__WORK TO COMPLETE__:
Please restate word for word the lines of the entries below from the one with "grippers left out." to the one with "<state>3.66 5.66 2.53", inclusive, and leave out every picture.

__EXERCISE DATA__:

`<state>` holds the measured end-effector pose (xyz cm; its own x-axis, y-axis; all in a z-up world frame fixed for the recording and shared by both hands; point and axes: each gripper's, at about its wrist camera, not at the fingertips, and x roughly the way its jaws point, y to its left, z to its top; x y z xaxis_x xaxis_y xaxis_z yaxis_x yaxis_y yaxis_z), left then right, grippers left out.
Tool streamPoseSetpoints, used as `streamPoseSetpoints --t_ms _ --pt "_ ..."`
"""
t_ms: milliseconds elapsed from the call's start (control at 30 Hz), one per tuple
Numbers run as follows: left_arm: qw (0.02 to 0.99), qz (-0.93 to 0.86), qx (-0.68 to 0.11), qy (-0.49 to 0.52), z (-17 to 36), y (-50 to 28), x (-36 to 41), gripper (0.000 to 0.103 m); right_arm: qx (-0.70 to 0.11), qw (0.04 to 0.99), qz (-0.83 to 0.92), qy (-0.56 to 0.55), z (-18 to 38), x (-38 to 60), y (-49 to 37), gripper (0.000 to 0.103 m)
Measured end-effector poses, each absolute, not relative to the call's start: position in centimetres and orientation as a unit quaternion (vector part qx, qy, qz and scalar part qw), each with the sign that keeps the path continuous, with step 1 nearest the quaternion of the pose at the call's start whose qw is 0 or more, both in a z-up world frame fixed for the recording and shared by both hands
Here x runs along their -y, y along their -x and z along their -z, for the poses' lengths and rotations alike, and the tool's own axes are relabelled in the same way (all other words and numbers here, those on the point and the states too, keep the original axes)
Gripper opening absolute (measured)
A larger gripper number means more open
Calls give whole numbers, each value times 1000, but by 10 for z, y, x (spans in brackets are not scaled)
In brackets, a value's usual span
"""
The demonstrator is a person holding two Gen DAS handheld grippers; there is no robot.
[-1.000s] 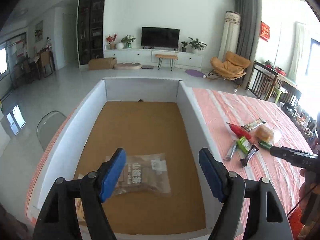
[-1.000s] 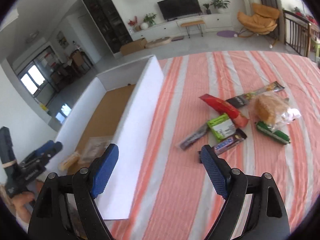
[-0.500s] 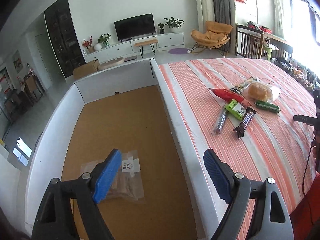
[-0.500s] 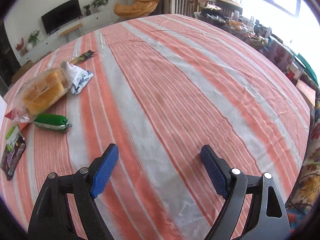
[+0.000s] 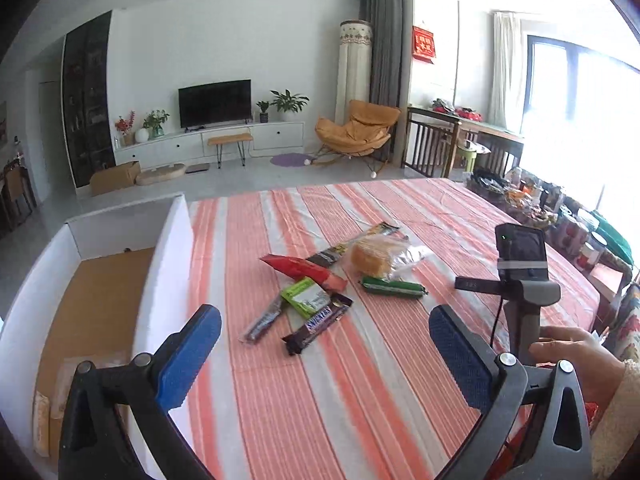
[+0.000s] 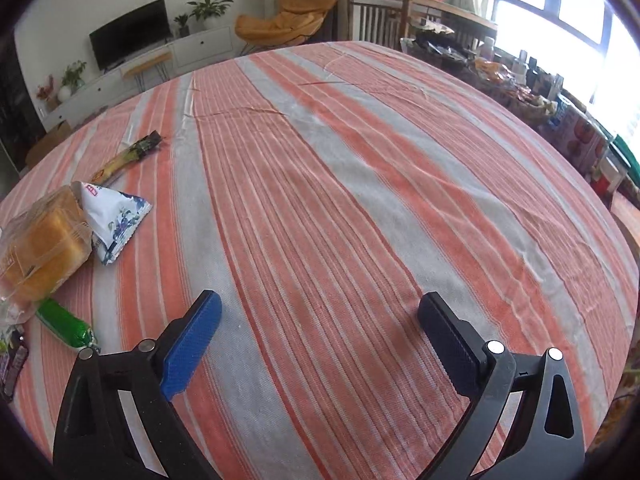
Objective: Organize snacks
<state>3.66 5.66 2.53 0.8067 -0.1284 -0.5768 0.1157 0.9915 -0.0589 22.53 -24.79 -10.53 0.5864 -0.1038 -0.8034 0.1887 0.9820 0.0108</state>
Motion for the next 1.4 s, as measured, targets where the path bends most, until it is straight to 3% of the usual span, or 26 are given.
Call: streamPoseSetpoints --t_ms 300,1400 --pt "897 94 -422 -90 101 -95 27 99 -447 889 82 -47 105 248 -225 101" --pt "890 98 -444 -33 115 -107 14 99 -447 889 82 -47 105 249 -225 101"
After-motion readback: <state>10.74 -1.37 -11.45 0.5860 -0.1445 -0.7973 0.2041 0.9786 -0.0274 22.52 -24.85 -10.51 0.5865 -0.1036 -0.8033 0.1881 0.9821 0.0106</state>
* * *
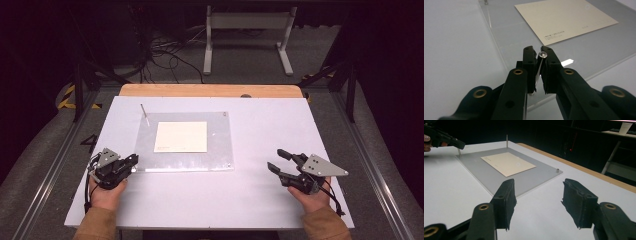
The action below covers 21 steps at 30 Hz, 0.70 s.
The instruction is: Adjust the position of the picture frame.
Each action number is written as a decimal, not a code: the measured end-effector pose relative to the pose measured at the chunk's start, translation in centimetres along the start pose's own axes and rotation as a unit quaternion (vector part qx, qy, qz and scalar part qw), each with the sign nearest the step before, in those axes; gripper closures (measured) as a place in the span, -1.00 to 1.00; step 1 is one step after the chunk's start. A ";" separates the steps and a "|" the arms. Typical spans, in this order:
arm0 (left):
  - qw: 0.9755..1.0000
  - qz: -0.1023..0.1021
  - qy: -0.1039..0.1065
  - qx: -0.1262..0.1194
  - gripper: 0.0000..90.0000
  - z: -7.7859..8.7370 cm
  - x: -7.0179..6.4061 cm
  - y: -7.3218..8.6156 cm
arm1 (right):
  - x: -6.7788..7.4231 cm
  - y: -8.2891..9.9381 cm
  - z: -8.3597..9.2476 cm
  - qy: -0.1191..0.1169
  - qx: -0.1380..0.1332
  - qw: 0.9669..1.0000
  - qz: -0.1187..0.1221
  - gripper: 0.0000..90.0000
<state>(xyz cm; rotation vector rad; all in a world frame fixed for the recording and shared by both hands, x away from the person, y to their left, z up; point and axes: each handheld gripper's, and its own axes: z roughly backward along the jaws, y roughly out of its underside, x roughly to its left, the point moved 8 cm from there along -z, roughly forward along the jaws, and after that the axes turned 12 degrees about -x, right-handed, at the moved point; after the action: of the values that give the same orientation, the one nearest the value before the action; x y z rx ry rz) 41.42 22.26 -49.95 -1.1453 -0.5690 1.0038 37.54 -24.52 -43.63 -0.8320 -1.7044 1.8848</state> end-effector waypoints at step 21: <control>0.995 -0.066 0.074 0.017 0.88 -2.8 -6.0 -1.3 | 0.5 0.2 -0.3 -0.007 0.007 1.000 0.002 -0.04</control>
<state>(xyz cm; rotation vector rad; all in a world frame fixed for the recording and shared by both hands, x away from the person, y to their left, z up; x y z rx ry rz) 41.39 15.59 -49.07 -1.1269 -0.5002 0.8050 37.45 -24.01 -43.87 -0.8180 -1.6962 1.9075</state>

__RESPONSE TO THE TASK__:
`<state>` holds the measured end-effector pose (xyz cm; its own x-axis, y-axis; all in a z-up world frame fixed for the recording and shared by both hands; point and axes: each gripper's, at about its wrist camera, not at the fingertips, and x roughly the way its jaws point, y to its left, z to its top; x y z xaxis_x xaxis_y xaxis_z yaxis_x yaxis_y yaxis_z), left then right, grippers left out.
Tool streamPoseSetpoints, used as `streamPoseSetpoints --t_ms _ --pt "_ ..."`
"""
t_ms: milliseconds elapsed from the call's start (control at 30 Hz), one per tuple
Numbers run as follows: left_arm: qw (0.02 to 0.99), qz (-0.93 to 0.86), qx (-0.68 to 0.11), qy (-0.49 to 0.52), z (-17 to 36), y (-50 to 28), x (-36 to 41), gripper (0.000 to 0.103 m); right_arm: qx (-0.70 to 0.11), qw (0.04 to 0.99), qz (-0.83 to 0.92), qy (-0.56 to 0.55), z (-18 to 38), x (-38 to 60), y (-49 to 37), gripper (0.000 to 0.103 m)
Measured end-effector poses, each absolute, not relative to the call's start: position in centimetres and orientation as a unit quaternion (vector part qx, qy, qz and scalar part qw), each with the sign that keeps the path continuous, with step 1 nearest the quaternion of the pose at the call's start whose qw is 0 or more, both in a z-up world frame fixed for the recording and shared by both hands
Here x runs along their -y, y along their -x and z along their -z, for the poses' lengths and rotations alike, and the tool's own axes are relabelled in the same way (all other words and numbers here, those on the point and the states too, keep the original axes)
Gripper opening absolute (measured)
A larger gripper number means more open
Calls give whole numbers, each value times 1000, but by 10 for z, y, x (spans in brackets are not scaled)
In brackets, a value's usual span
"""
The demonstrator is a person holding two Gen DAS handheld grippers; there is no robot.
[-1.000s] 
[-1.000s] 
[-0.500s] 
[-0.500s] 
[+0.000s] 
[+0.000s] 
Objective: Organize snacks
<state>3.66 5.66 2.53 0.8067 -0.1284 -0.5768 0.1157 0.9915 -0.0589 22.53 -24.79 -10.53 0.5864 -0.1038 -0.8034 0.1887 0.9820 0.0108</state>

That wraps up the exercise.